From the entries below, reproduce exactly the line containing "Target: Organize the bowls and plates", the line containing "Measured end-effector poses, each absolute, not", and every line in between, with nothing added.

Start of PROVIDED RECORDS

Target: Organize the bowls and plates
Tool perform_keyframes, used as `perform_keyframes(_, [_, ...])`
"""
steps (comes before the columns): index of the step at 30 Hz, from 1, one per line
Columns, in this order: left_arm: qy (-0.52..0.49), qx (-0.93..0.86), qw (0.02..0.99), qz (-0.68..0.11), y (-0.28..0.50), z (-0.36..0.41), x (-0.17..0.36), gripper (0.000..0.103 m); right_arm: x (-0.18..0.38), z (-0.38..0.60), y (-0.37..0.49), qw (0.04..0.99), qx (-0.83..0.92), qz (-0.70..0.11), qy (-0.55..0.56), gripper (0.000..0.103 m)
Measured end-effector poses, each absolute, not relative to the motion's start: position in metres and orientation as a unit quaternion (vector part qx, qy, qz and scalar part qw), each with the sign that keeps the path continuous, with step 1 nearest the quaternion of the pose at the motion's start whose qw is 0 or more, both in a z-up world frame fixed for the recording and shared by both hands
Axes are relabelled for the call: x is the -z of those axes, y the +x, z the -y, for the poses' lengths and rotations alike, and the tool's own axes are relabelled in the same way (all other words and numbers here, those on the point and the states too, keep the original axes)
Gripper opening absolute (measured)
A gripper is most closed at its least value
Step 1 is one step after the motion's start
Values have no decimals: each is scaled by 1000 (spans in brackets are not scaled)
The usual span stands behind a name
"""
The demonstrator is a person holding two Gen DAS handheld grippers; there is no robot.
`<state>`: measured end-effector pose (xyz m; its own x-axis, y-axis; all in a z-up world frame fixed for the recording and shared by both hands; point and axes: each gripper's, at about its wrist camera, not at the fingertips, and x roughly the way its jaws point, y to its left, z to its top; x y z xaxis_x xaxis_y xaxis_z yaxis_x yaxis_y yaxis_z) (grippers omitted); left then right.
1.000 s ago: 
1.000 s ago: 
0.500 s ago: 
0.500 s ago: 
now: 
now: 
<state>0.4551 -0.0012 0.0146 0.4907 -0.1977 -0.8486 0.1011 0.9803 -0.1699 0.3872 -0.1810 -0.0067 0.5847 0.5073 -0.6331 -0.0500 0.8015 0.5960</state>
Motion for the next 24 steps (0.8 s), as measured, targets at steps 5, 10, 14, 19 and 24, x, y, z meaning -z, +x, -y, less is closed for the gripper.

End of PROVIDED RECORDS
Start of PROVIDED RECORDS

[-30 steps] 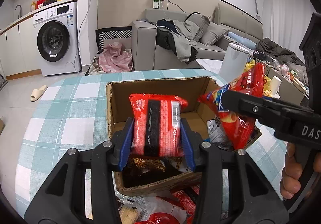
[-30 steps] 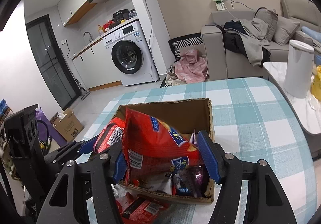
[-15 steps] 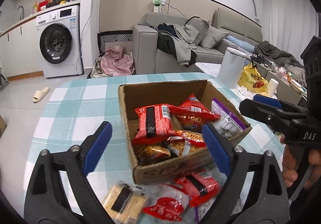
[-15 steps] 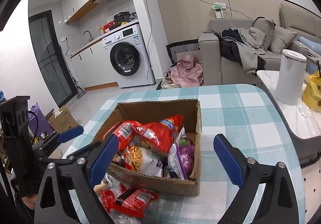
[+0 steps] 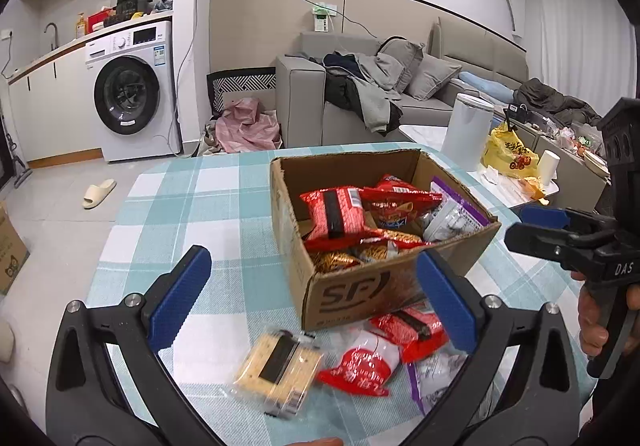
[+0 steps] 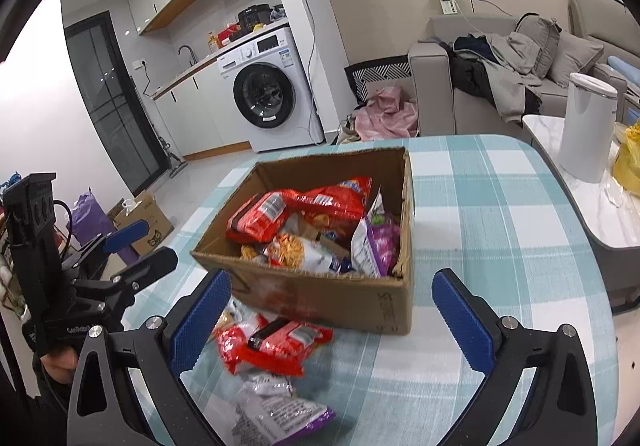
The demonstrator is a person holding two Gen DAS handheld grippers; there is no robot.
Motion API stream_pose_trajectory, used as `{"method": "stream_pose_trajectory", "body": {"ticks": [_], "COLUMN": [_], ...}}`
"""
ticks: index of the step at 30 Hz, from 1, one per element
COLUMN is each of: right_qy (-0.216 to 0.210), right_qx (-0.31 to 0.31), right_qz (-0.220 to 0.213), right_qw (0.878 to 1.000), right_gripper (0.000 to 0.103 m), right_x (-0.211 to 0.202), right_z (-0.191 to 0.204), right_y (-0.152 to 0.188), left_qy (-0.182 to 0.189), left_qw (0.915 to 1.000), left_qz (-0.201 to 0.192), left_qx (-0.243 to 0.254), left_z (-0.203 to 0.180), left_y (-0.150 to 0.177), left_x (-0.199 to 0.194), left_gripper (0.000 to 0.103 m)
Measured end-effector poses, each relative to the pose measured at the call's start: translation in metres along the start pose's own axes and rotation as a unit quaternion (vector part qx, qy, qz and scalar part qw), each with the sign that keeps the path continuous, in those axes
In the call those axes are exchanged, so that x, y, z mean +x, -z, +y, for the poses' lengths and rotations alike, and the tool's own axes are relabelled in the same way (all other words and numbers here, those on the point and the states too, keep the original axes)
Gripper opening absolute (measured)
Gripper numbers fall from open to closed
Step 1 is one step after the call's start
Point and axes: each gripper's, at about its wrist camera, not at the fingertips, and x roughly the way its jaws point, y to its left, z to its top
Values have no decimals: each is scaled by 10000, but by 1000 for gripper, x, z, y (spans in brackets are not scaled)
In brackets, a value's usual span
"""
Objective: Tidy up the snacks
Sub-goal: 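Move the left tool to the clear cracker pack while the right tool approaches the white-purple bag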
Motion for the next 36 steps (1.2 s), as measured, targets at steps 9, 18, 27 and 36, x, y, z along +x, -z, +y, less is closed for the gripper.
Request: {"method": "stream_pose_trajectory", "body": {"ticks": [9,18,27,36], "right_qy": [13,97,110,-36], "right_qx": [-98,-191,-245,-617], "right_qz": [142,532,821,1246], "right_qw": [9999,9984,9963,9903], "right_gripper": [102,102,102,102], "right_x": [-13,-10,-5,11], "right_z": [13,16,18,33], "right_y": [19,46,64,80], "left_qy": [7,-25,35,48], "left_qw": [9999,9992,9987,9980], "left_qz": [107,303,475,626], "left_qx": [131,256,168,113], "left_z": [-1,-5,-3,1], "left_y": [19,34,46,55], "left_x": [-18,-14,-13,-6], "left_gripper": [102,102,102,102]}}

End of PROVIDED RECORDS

REPLY:
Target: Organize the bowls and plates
Tool perform_keyframes, used as `perform_keyframes(_, [_, ...])`
"""
steps (comes before the columns): index of the step at 30 Hz, from 1, one per line
Columns, in this order: left_arm: qy (-0.52..0.49), qx (-0.93..0.86), qw (0.02..0.99), qz (-0.68..0.11), y (-0.28..0.50), z (-0.36..0.41), x (-0.17..0.36), gripper (0.000..0.103 m); right_arm: x (-0.18..0.38), z (-0.38..0.60), y (-0.37..0.49), qw (0.04..0.99), qx (-0.83..0.92), qz (-0.70..0.11), qy (-0.55..0.56), gripper (0.000..0.103 m)
Measured end-effector poses, each absolute, not relative to the motion's start: position in metres and orientation as a unit quaternion (vector part qx, qy, qz and scalar part qw), each with the sign that keeps the path continuous, with step 1 nearest the quaternion of the pose at the motion's start whose qw is 0 or more, both in a z-up world frame fixed for the recording and shared by both hands

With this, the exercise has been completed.